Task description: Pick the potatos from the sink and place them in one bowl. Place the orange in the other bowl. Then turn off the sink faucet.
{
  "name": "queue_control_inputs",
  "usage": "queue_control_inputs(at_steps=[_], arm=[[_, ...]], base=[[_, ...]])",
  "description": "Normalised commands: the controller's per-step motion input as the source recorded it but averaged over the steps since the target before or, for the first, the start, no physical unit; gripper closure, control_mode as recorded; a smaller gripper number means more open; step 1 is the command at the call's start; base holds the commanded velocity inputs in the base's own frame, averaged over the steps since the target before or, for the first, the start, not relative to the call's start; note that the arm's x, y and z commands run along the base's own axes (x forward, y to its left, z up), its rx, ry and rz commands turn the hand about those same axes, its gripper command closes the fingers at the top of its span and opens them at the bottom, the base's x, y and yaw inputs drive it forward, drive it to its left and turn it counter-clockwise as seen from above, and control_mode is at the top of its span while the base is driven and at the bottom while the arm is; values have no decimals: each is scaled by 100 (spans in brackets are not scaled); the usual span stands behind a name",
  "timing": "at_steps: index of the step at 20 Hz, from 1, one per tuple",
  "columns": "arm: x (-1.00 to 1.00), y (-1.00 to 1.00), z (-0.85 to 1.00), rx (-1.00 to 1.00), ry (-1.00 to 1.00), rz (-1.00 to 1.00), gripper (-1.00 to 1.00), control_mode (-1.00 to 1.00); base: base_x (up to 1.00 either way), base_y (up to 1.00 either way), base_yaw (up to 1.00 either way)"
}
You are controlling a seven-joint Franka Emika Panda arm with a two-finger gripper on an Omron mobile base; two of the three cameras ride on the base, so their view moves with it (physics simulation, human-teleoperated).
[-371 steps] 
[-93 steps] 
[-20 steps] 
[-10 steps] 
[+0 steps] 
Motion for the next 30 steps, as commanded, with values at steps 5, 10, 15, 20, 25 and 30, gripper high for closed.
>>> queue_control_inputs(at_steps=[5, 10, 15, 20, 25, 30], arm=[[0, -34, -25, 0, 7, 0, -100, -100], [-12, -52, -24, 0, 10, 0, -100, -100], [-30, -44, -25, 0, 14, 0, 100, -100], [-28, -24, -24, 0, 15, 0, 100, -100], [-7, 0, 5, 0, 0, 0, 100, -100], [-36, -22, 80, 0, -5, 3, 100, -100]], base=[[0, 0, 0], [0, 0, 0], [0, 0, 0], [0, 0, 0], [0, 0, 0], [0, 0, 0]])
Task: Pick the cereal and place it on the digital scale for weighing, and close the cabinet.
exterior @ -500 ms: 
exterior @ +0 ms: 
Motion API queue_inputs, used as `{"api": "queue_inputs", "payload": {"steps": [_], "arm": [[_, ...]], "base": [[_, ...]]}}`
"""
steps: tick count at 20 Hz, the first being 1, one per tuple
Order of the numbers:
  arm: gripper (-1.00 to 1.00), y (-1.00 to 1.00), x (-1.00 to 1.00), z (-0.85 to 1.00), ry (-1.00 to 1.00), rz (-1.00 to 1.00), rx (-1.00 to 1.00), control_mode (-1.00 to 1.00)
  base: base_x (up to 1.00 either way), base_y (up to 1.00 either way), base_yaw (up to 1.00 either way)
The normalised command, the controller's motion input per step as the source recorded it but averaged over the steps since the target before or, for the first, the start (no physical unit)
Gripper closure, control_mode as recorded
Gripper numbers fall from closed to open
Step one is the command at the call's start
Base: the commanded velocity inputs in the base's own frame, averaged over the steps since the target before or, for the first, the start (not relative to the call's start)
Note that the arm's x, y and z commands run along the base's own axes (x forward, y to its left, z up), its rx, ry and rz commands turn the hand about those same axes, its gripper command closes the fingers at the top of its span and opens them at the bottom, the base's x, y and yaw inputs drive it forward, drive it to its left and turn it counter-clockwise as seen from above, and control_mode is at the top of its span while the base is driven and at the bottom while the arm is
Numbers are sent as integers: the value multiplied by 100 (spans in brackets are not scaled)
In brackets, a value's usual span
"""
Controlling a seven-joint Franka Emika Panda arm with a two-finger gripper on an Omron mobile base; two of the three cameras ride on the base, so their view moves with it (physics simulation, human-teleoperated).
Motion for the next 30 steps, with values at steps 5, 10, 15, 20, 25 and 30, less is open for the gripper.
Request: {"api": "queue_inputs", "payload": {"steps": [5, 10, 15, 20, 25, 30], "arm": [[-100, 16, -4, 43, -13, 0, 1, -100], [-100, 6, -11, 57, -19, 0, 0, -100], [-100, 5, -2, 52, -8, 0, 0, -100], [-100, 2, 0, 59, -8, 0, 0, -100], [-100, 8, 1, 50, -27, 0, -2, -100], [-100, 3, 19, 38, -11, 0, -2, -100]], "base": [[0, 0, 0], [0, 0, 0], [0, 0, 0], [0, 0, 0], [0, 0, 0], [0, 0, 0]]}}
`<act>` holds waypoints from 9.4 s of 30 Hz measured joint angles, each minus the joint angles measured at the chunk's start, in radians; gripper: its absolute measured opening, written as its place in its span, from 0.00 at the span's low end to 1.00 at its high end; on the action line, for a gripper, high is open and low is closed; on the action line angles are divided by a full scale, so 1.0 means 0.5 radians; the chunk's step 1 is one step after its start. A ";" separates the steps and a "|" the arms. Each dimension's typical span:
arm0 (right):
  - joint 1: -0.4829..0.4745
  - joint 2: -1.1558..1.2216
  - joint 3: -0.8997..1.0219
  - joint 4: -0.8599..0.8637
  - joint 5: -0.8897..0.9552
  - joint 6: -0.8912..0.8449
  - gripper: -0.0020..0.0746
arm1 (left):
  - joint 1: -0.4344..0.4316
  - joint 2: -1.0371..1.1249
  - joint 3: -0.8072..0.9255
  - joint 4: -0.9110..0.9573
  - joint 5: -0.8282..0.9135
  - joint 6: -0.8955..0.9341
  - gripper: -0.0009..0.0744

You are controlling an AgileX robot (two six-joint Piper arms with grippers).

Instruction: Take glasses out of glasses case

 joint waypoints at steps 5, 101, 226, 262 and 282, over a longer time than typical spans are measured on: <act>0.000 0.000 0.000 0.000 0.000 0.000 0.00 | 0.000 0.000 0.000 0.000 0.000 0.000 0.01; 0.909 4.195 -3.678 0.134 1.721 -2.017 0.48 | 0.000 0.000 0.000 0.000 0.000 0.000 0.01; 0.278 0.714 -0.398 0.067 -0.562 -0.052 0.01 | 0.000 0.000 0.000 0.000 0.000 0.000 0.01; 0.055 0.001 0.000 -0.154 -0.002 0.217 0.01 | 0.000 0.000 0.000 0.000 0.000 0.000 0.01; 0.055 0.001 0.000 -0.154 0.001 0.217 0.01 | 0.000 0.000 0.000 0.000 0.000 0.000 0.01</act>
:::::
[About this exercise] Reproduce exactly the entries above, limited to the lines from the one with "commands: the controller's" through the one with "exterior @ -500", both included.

[Problem solution]
  "description": "Normalised commands: the controller's per-step motion input as the source recorded it but averaged over the steps since the target before or, for the first, the start, no physical unit; gripper closure, control_mode as recorded; a smaller gripper number means more open; step 1 is the command at the call's start; base holds the commanded velocity inputs in the base's own frame, averaged over the steps since the target before or, for the first, the start, not relative to the call's start; note that the arm's x, y and z commands run along the base's own axes (x forward, y to its left, z up), its rx, ry and rz commands turn the hand about those same axes, its gripper command closes the fingers at the top of its span and opens them at the bottom, the base's x, y and yaw inputs drive it forward, drive it to its left and turn it counter-clockwise as seen from above, and control_mode is at the top of its span while the base is driven and at the bottom while the arm is; values have no decimals: each is scaled by 100 (spans in brackets are not scaled); the usual span stands behind a name",
  "timing": "at_steps: index of the step at 20 Hz, from 1, one per tuple",
  "columns": "arm: x (-1.00 to 1.00), y (-1.00 to 1.00), z (-0.85 to 1.00), rx (-1.00 to 1.00), ry (-1.00 to 1.00), rz (-1.00 to 1.00), gripper (-1.00 to 1.00), control_mode (-1.00 to 1.00); base: base_x (up to 1.00 either way), base_y (up to 1.00 either way), base_yaw (up to 1.00 either way)"
}
You are controlling a seven-joint Franka Emika Panda arm with a two-finger gripper on an Omron mobile base; two of the three cameras ride on the base, so their view moves with it (physics simulation, human-teleoperated).
[-371 steps] 
[-93 steps] 
[-20 steps] 
[-10 steps] 
[+0 steps] 
Motion for the next 30 steps, as commanded, with values at steps 5, 10, 15, 20, 25 and 30, gripper high for closed.
>>> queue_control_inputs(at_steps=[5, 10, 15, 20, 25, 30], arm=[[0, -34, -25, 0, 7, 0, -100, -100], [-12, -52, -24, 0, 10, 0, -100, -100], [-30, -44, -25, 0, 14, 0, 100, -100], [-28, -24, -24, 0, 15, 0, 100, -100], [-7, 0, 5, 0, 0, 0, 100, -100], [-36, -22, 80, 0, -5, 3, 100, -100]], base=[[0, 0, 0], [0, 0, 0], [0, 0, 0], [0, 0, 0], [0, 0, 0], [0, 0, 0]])
Task: Pick the cereal and place it on the digital scale for weighing, and close the cabinet.
exterior @ -500 ms: 

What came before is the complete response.